Don't play 3e? I pointed you to something straight from the PHB, but whatever.
Sorry, but, "Make up your own rules" isn't really a rule to me. If I could just "make up my own rules" then 4e is every single bit as wide open as 3e.
If you're looking at making a Henry V character, why would alignment restrictions matter if the alignments you're restricted to fit Henry V? In other words, if the restriction isn't an actual restriction or is a voluntarily used tactic, why complain about it?
Actually, I thought of this later and you're right. Every example I gave would fit a lawful alignment. Yeah, alignment restriction is probably out. Could I change that to "must be allowed to be lawful"?
So play a fighter/cleric with a 9 Wisdom. Pick whatever alignment you want. Yeah, you'll have the ability to turn (or rebuke) undead, but if you don't want the ability, don't use it. Opting not to use an ability you have is functionally identical to not having the ability at all.
Heh. Now THAT'S a unique solution. I like it.

Not quite what I want, since I do actually have the whole god botherer thing going on, but, y'know what, that's gotta score some serious points for originality. Although, I still get domain abilities there too. That I'd have to be careful of. And it does tie me pretty tightly with a particular diety. But, I do like it.
Good idea.
So you've got 3 options to do what you wanted. Whats the problem? They're not a very good fit? I think they all work quite well. The fighter option is the slightly worse, but core option. The Cosmopolitan feat seems to give you just what you're looking for.

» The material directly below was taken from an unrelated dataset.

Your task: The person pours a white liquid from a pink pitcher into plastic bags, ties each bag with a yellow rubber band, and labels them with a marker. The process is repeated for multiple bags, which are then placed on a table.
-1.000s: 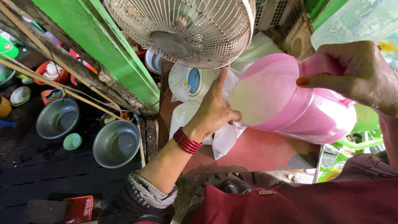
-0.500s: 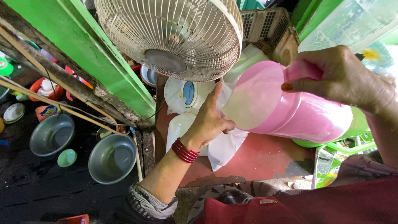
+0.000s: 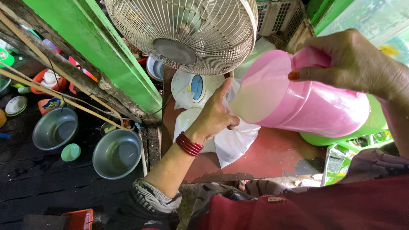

Yup, I've got three options. I had to wait years to get those, but, yup, I got three options. Look, if the claim on the table is that 3e, after 8 years of publication, plus the OGL has more options than 4e after a year and a half, then sure, no problem. I'll agree to that. It bloody well should. Several hundred books vs a couple of dozen, I would hope you have more options.
But, my point was, my options are largely illusionary. I had to have access to those books in order to have those options. A year and a half after 3e release, I had one option. At best I have three (maybe 4). That's hardly a massive number of choices here. I mean, apparently having the same number of choices out of the box in 4e isn't good enough, so why is it good enough in 3e?
You can nitpick at anything. If you want to mix up my core pure fighter build a build without violating your points, take a few levels in ranger, barbarian, monk, paladin, or some of the non-core fighting type classes. Just stop before you get magic or whatever abilities you don't want. You may be restricted from some of these by your alignment, but certainly not all of them. Prestige classes are also available, the only core one that might fight your concept is the dwarven defender, but there are way too many outside of core.
Really? Too many? So far, we've got 3. 4 if you count the gibbled cleric route.
E6 is one option for low magic 3.5 d&d. But, I think this point is really not what we're talking about when we say 3.5 isn't homogeneous.
Again, I brought up a simple archetype that is pretty common in the genre. Henry V, Carrot, Maximus, the guy from 300. I can point to genre characters that everyone who is a fan of the genre will know. It's not like I'm saying "Shortbow wielding rogue". Point me out that archetype in genre. Let's see examples of that.
Noble/Officer type is hardly a unique snowflake. This is a bog standard character. And you guys can't make it in core. End of story. The closest you can get is a halfway build cross classing with burning skill bonus feats. If I want to add any other out of combat ability to this character, that certainly isn't going to happen.
That's why I say the variety of build isn't actually all that varied in 3e. Not as much as you guys are trying to make it out to be. If the variety of build was so broad, I should be able to make this pretty simple concept with no problem at all, right in core. And, with all the additional options, I should be able to fufill my list with any number of ways.
Instead, after hundreds of books, thousands of pages of rules, I got 3. Three options, only one of which ACTUALLY fufills my list.
To me, 3e's heterogeny is largely an illusion when the pen hits the paper. For any given concept that mixes combat with non-combat, your choices are very, very limited because 3e uses non-combat to balance combat abilities.
If your concept is pure combat or pure out of combat, you have a plethora of choices. Totally agree. I want to make an archer? The list is as long as my arm. I want to make an archer that knows stuff? Wow, did my list just shrink.